Posté dans général le 29 mars 2018

De la réunion publique de restitution des résultats d’une enquête sur la piétonisation de la place Maurice-Faure, un élément ressort : changer les habitudes n’est pas chose aisée et satisfaire tout le monde relève de l’exploit. En ce qui concerne la place Maurice-Faure, et plus globalement le centre historique romanais, l’état des lieux est équivoque : la Cité de Jacquemart n’échappe pas à la nouvelle norme des centres-villes en proie à la désertification. Cela étant, le réalisme nous pousse à admettre que cette situation tient davantage des changements de l’offre et de la demande commerciale, de la multiplication des grandes surfaces en périphérie et de l’explosion des ventes en ligne que des choix d’urbanisme des communes concernées. Véritable secret de Polichinelle, ce constat ne souffre d’aucune contestation et les Romanais partagent celui-ci avec une pointe d’amertume.

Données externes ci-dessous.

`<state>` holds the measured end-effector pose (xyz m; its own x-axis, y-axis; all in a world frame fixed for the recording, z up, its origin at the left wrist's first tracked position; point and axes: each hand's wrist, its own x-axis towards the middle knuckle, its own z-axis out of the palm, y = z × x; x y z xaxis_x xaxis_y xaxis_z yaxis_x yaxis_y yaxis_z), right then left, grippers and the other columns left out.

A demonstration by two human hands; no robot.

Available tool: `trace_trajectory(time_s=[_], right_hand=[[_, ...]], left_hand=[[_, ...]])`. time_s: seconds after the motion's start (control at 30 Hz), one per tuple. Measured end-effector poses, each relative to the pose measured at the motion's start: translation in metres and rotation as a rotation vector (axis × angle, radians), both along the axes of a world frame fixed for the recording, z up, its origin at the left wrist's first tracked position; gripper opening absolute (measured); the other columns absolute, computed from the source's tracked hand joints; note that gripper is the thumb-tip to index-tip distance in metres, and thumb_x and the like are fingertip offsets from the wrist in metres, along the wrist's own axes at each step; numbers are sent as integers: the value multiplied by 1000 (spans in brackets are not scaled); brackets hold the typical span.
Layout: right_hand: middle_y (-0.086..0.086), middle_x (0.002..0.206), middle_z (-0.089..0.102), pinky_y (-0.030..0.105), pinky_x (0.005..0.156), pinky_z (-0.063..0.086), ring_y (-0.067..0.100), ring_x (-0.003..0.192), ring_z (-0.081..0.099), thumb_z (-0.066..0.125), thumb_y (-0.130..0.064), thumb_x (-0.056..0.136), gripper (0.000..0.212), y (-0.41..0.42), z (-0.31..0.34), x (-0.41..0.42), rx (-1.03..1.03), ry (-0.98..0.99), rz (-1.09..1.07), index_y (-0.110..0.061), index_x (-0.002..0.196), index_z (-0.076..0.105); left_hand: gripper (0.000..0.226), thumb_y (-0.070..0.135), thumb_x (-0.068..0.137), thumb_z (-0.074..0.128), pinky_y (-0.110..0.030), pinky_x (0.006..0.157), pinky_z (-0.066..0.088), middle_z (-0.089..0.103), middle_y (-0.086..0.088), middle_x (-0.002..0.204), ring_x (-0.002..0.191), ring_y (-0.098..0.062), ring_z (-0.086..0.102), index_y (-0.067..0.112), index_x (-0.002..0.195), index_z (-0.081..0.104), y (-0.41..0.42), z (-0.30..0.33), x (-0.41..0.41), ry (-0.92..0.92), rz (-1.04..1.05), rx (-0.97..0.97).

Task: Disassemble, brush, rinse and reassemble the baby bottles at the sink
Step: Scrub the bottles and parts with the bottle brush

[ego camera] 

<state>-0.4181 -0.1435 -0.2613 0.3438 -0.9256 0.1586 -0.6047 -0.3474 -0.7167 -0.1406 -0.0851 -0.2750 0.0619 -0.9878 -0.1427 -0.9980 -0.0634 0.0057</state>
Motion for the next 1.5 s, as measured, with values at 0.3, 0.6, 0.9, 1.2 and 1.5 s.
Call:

Pour autant, la désertification de la place Maurice-Faure n’a pas commencé avec sa piétonisation, et sa résurrection n’est pas une condition sine qua non du retour de la circulation et du stationnement sur ses pavés. Méfions-nous donc d’un esprit de dénigrement systématique qui nierait les nombreux efforts qui ont porté leurs fruits (tranquillité publique, embellissement, végétalisation, animations, patrimoine…). Aux dires de certains, le centre historique serait condamné à sombrer à l’instar du Titanic, mais il est essentiel de rappeler que la vie du quartier est intimement liée à l’image que ses habitants renvoient, et qu’il est d’une impérieuse nécessité d’en être les ambassadeurs plutôt que les détracteurs. La place Maurice-Faure avait d’ailleurs une place de choix parmi les courageux combats menés par le Maire Henri Bertholet, comme en témoigne le choix du revêtement qui devait précéder une piétonisation. Il s’était finalement cantonné aux chantiers visionnaires de Marques Avenue et de la place Ernest-Gailly, dont les succès respectifs parlent d’eux-mêmes. Ainsi, nous allons continuer à conduire ensemble celui de la place Maurice-Faure pour qu’elle redevienne un sujet d’extase et non un sujet de tensions.